So I was reading a book the other day when I came across the following (paraphrased) sentence:
“The empire line dress she wore accentuated her small waist.”
No. No, it didn’t. Because this is what empire line dresses actually look like.
And, you’ll notice, the one thing they don’t accentuate? Yup. The waist. They do wonders for the bosom though.
Now, I am by no means an expert on 19th century fashion (or any fashion, if we’re being honest) and I’m sure I make plenty of mistakes in my books when it comes to clothes. But this was an egregious error for someone writing in the regency era to make. So, thought I, let’s track those waistlines and other major fashion developments in a handy beginner’s guide using lots of pretty pictures of extant dresses and movie costumes. That way, we still won’t get it right all the time but hopefully we can avoid any major howlers. And, lo, this post was born.
I think women must have breathed a bit easier in those empire-line gowns. Their corsets wouldn’t have needed to be cinched quite so tightly. Unfortunately, by the 1820s, waists had dropped again and skirts were fuller.
By the 1830s, when Queen Victoria took the throne, the waist drop is complete, corsets are cinched tight again, and the skirts are taking on the bell-shape we associate with the Victorians.
In the 1840s, necklines became lower (note the fichu in the image on the left below, which preserved a lady’s modesty despite “plummeting” necklines) and waists narrowed to a V. See how the waistline has continued to descend?
The 1850s is when the first artificial cage crinoline was invented and, not coincidentally, the decade in which skirts got really, really wide. And you did not want to stand next to an open flame while wearing one of these:
The silhouette of the 1860s is very familiar to people because of films like Gone with the Wind. Skirts got narrower at the top, but even wider at the bottom and fuller in the back.
The 1870s are when the bustle era began. Skirts slowly narrowed and the backside ended up piled with fabric. The costume from The Age of Innocence below is perhaps my favorite film costume of all time.
The bustle had a resurgence in the the early 1880s and became more shelf-like. One well known caricature shows women re-imagined as snails. At the same time, the reform dress movement was catching on, which resulted in a more natural shape as with the tea gown in the middle below.

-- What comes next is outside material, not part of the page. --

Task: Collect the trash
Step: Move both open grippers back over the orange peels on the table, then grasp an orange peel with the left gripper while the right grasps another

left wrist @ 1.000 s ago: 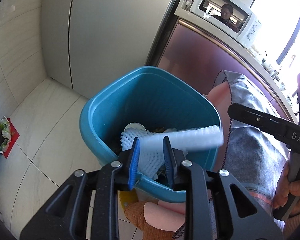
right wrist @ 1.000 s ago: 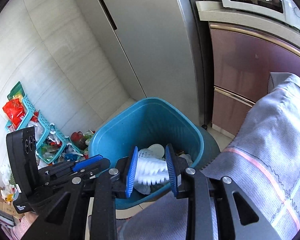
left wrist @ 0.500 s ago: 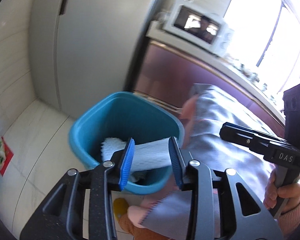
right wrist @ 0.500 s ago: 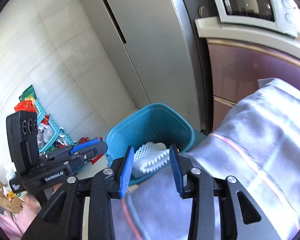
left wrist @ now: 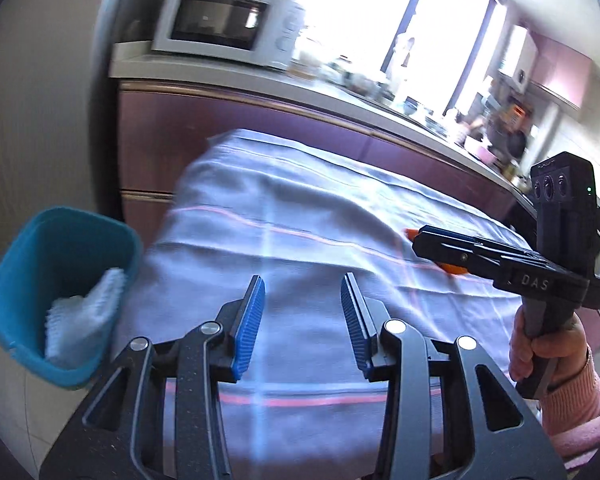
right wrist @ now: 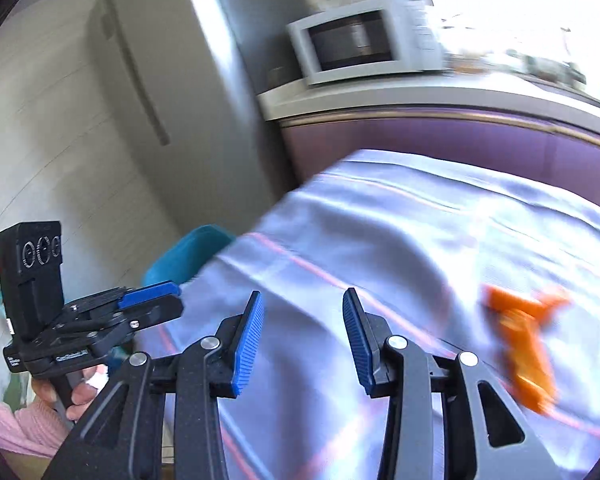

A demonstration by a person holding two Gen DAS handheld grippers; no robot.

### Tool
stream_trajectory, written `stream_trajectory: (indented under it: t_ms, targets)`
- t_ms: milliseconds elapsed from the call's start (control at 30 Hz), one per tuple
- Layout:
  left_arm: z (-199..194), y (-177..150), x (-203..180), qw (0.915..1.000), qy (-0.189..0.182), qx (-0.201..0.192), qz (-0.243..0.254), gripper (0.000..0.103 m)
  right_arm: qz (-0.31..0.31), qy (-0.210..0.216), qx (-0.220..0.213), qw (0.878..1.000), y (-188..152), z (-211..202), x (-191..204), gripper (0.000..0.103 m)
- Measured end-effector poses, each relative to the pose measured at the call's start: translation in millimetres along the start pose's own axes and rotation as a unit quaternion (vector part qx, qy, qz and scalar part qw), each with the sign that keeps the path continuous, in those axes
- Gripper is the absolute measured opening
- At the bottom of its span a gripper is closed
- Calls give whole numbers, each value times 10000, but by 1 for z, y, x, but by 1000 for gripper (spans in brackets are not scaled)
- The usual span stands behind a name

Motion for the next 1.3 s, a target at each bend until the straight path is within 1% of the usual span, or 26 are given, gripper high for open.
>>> stream_trajectory:
  t_ms: [100, 233, 367, 600, 733, 867, 1000, 1067, 1133, 1300]
  targets:
    - [18, 1, -32, 9991, -341, 172, 180, 39, 304, -339, -108, 9989, -9, -21, -34, 39]
    - [43, 0, -75, 9952, -752, 453, 433, 40, 593, -699, -237, 9955, -15, -38, -74, 39]
    - [73, -4, -112, 9895, -1022, 746, 693, 40, 792, -854, -327, 9927, -17, -43, -104, 39]
    - [124, -3, -165, 9784, -1409, 1243, 868, 42, 966, -905, -417, 9903, -17, -56, -137, 39]
    - [149, 2, -184, 9752, -1454, 1446, 838, 43, 1066, -916, -449, 9891, -17, -59, -148, 39]
    - [169, 4, -195, 9741, -1426, 1596, 729, 46, 1204, -895, -490, 9875, -19, -62, -159, 39]
    - [189, 5, -197, 9743, -1251, 1775, 596, 47, 1256, -860, -489, 9871, -19, -61, -166, 39]
    - [198, 2, -199, 9731, -1193, 1892, 545, 48, 1233, -831, -476, 9877, -18, -60, -166, 39]
    - [204, 0, -197, 9719, -1219, 1966, 443, 48, 1198, -804, -448, 9885, -17, -57, -166, 39]
    - [212, 4, -189, 9724, -1216, 1981, 212, 35, 1144, -697, -328, 9904, -11, -47, -166, 39]
Point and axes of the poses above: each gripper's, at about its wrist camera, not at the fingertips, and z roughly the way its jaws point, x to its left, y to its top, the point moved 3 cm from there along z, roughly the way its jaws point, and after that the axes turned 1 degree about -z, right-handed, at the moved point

Which brings us to the 1890s when the bustle and crinoline were both abandoned completely. The waist was extra small but skirts followed the natural line of a woman’s body. It was also the decade of massive sleeves.
Now in a work of fiction, most of this doesn’t matter, first because fashion-sense varied then just as it does now, and, second, because how much detailed description of dresses do you really need to include? But if you say a gown has an empire waist, don’t also say that it accentuates the wearer’s waist because that’s… well, it annoys me and, more importantly, it might take your reader out of the story.
Mostly though, I just wanted to post pictures of pretty dresses.